He's complaining that "the big evil internet" is killing their business,
because more people are consuming more media.

Yet however, the actual data shows that ticket sales in cinema are actually
going up, but not at the same rate of consumption of those films. The people
that had no intention of paying top shelf price for those films are not.

Yet the budgets for films have gone way up so that these studio's can compete
with each other. Yet, the growth of ticket sales hasn't grown at the same rate
(while rentals have stayed fairly static, just the distribution channels have
changed somewhat) - so their profit margins have become less.

So he's complaining that the people who had no intention of paying to see
those films, are not paying to see those films and because they've chosen to
raise the budgets of those films significantly, its killing their business.

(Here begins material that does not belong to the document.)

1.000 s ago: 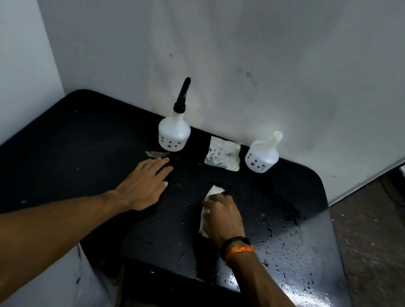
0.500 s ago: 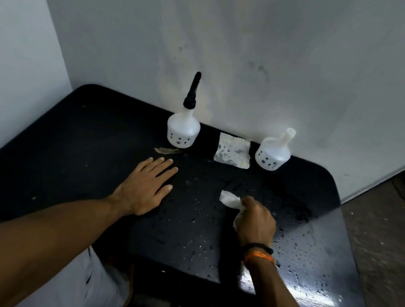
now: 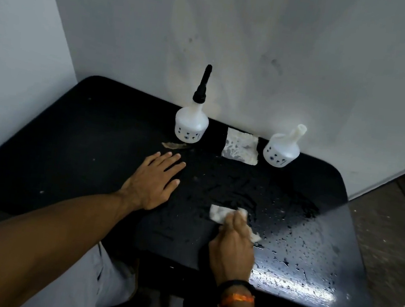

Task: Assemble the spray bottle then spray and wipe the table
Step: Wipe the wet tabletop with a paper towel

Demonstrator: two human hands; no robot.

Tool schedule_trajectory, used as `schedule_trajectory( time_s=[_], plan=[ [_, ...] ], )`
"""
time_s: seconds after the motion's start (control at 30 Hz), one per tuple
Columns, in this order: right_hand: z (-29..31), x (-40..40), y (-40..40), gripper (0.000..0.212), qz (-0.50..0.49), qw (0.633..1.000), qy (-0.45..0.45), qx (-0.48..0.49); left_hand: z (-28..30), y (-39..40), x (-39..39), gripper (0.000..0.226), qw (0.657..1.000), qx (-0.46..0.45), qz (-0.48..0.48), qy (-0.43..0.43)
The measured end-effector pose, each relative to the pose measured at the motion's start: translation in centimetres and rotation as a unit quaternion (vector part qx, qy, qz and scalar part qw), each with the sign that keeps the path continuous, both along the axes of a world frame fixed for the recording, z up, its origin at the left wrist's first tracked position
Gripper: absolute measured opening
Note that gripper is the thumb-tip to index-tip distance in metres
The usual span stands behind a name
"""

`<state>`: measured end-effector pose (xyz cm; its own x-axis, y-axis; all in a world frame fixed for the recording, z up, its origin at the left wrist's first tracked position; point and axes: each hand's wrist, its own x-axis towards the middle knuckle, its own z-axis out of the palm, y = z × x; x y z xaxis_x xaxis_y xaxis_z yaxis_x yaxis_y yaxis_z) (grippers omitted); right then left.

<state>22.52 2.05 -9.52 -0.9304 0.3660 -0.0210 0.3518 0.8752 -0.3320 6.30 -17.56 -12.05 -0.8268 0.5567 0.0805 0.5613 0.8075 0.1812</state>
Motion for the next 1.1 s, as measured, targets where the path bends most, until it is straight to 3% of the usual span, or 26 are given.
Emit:
schedule_trajectory(
  time_s=[0.17, 0.37, 0.5, 0.6, 0.77, 0.93, 1.1],
  plan=[
    [-0.1, -4.0, 3.0, 0.058, -0.050, 0.997, -0.036, 0.039, 0.0, 0.0, 0.0, 0.058, 1.000, 0.003, 0.000, 0.004],
    [0.0, -11.2, 0.2, 0.053, 0.069, 0.996, -0.025, 0.049, -0.2, 0.0, 0.0, 0.055, 1.000, 0.002, 0.004, 0.013],
    [-0.4, -8.6, -5.5, 0.056, 0.201, 0.979, 0.011, 0.014, -0.4, 0.0, -0.3, 0.053, 1.000, 0.004, 0.000, 0.020],
    [-0.8, -2.1, -8.2, 0.056, 0.228, 0.972, 0.044, -0.027, -0.2, 0.0, -0.2, 0.053, 1.000, 0.005, 0.000, 0.021],
    [-1.9, 5.0, -3.9, 0.049, 0.095, 0.994, 0.062, -0.007, 0.3, 0.1, 0.2, 0.053, 1.000, 0.017, 0.007, 0.019],
    [-1.3, 0.1, 0.6, 0.059, -0.050, 0.998, -0.024, 0.015, 0.4, 0.2, 0.2, 0.052, 1.000, 0.022, 0.010, 0.016],
    [-0.9, -4.8, -4.4, 0.059, 0.085, 0.996, -0.021, 0.023, 0.2, 0.2, 0.1, 0.052, 1.000, 0.022, 0.007, 0.020]
  ],
)
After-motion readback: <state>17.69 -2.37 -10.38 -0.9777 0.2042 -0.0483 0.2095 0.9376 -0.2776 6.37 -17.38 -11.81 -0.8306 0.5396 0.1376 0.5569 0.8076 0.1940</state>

<http://en.wikipedia.org/wiki/List_of_most_expensive_films>

Films like Titanic and Waterworld were notoriously expensive for their time.
Now that's considered nearly an average budget for a blockbuster - inflation
sure as hell hasn't gone up by that much, and costs of actual production have
gone down with going to digital media, digital editing etc....

What they really need to focus on, is less extravagant budgets. Take a leaf
out of the book of TV.

Lost, which is a notoriously expensive TV show to produce, cost $44 million
dollars for the first season which consisted of 25 episodes at 44 minutes
running time each... or roughly 0.04 million dollars per minute of
entertainment for the end viewer.

Similarly, lets look at Spiderman 3.. Sony Pictures most expensive film, $258
million dollars cost with a running time of 139 minutes, or 1.86 million
dollars per minute of entertainment for the end viewer.

See the big divide there? It's really a function of cost of production.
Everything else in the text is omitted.